Supplied entries:
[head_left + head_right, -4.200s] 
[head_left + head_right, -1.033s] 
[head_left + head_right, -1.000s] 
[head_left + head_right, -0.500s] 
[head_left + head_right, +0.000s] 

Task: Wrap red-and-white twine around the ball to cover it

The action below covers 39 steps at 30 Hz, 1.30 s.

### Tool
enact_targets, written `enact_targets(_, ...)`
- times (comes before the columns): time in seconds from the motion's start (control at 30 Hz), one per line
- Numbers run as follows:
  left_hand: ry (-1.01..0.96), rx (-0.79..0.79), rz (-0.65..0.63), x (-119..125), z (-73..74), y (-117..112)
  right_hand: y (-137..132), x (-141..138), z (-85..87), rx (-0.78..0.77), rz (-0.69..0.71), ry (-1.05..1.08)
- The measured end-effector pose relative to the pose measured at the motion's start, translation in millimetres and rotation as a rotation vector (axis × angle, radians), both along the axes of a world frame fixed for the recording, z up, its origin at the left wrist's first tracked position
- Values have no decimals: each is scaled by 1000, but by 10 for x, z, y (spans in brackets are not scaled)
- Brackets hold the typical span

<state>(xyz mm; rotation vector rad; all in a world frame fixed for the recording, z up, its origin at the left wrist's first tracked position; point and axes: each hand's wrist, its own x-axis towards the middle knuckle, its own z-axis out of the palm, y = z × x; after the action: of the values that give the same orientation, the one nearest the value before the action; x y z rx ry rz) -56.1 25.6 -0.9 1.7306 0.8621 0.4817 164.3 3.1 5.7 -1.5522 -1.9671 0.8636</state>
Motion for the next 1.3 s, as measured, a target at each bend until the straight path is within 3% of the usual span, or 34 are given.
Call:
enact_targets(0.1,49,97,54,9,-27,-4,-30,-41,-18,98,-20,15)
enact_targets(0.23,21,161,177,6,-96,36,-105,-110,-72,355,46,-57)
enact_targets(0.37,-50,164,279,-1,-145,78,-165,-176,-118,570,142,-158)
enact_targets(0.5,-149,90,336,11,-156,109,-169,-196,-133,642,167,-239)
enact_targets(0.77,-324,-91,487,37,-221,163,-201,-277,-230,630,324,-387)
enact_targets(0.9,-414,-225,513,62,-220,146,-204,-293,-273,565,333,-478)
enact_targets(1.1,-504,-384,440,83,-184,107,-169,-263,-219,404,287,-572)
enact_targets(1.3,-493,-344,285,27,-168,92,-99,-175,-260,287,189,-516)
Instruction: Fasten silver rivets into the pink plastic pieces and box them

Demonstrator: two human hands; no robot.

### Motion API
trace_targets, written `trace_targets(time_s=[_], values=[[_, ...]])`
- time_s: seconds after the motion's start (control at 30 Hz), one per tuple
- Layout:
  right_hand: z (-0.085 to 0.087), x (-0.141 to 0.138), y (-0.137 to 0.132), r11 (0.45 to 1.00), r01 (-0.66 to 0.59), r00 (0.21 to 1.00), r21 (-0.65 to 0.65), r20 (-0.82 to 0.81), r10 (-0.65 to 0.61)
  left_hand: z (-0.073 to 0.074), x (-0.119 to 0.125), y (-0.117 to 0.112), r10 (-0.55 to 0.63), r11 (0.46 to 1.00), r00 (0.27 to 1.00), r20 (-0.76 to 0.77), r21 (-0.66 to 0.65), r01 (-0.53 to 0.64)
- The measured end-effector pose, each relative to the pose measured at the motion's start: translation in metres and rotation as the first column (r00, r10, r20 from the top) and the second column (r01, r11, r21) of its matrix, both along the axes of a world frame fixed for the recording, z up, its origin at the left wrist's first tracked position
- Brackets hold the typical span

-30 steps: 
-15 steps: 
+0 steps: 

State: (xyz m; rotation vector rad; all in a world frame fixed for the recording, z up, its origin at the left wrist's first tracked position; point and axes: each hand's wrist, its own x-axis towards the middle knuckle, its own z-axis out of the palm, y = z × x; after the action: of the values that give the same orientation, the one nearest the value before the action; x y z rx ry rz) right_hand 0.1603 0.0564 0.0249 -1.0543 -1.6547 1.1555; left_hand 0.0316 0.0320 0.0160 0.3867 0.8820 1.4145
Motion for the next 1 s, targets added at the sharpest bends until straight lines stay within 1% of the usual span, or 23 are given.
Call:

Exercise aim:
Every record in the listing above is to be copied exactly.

Finished task:
[head_left + head_right, -4.200s] 
[head_left + head_right, -1.033s] 
[head_left + head_right, -1.000s] 
[head_left + head_right, -0.500s] 
[head_left + head_right, +0.000s] 

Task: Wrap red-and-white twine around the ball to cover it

The action below covers 39 steps at 30 Hz, 1.30 s.

### Tool
enact_targets, written `enact_targets(_, ...)`
- times (comes before the columns): time in seconds from the motion's start (control at 30 Hz), one per line
- Numbers run as follows:
  left_hand: ry (-1.01..0.96), rx (-0.79..0.79), rz (-0.65..0.63), x (-119..125), z (-73..74), y (-117..112)
  right_hand: y (-137..132), x (-141..138), z (-85..87), rx (-0.78..0.77), rz (-0.69..0.71), ry (-1.05..1.08)
- The measured end-effector pose relative to the pose measured at the motion's start, translation in millimetres and rotation as a rotation vector (axis × angle, radians), both along the axes of a world frame fixed for the recording, z up, its origin at the left wrist's first tracked position
- Values have no decimals: each is scaled by 1000, but by 10 for x, z, y (spans in brackets are not scaled)
- Brackets hold the typical span

<state>(xyz mm; rotation vector rad; all in a world frame fixed for the recording, z up, its origin at the left wrist's first tracked position; point and axes: each hand's wrist, its own x-axis towards the middle knuckle, its own z-axis out of the palm, y = z × x; after the action: of the values that give the same orientation, the one nearest the value before the action; x y z rx ry rz) -56.1 25.6 -0.9 1.7306 0.8621 0.4817 164.3 3.1 5.7 -1.5522 -1.9671 0.8636</state>
Motion for the next 1.3 s, as measured, a target at each bend until the straight path is within 3% of the usual span, or 34 are given.
Call:
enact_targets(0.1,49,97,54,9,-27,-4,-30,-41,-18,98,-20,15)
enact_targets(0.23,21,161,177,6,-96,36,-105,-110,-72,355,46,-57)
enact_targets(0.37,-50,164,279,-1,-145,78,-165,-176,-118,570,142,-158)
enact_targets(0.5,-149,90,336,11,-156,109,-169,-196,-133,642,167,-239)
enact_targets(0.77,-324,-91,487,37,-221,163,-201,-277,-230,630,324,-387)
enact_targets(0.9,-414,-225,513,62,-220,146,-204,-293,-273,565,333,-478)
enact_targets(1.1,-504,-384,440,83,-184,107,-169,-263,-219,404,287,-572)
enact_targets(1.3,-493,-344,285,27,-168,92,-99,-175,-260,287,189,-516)
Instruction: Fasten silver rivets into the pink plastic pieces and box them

Demonstrator: two human hands; no robot.

### Motion API
trace_targets, written `trace_targets(time_s=[_], values=[[_, ...]])`
- time_s: seconds after the motion's start (control at 30 Hz), one per tuple
- Layout:
  right_hand: z (-0.085 to 0.087), x (-0.141 to 0.138), y (-0.137 to 0.132), r11 (0.45 to 1.00), r01 (-0.66 to 0.59), r00 (0.21 to 1.00), r21 (-0.65 to 0.65), r20 (-0.82 to 0.81), r10 (-0.65 to 0.61)
  left_hand: z (-0.073 to 0.074), x (-0.119 to 0.125), y (-0.117 to 0.112), r10 (-0.55 to 0.63), r11 (0.46 to 1.00), r00 (0.27 to 1.00), r20 (-0.76 to 0.77), r21 (-0.66 to 0.65), r01 (-0.53 to 0.64)
- The measured end-effector pose, each relative to the pose measured at the motion's start: translation in metres and rotation as the first column (r00, r10, r20 from the top) and the second column (r01, r11, r21) of its matrix, both along the axes of a world frame fixed for the recording, z up, its origin at the left wrist's first tracked position
- Brackets hold the typical span

-30 steps: 
-15 steps: 
+0 steps: 

State: (xyz m; rotation vector rad; all in a world frame fixed for the recording, z up, its origin at the left wrist's first tracked position; point and axes: each hand's wrist, its own x-axis towards the middle knuckle, its own z-axis out of the palm, y = z × x; after the action: of the values that give the same orientation, the one nearest the value before the action; x y z rx ry rz) right_hand 0.1603 0.0564 0.0249 -1.0543 -1.6547 1.1555; left_hand 0.0316 0.0320 0.0160 0.3867 0.8820 1.4145
Motion for the next 1 s, targets added at the sharpest bends until straight lines stay within 1% of the usual span, or 23 are given.
Call:

Nothing else belongs in the output.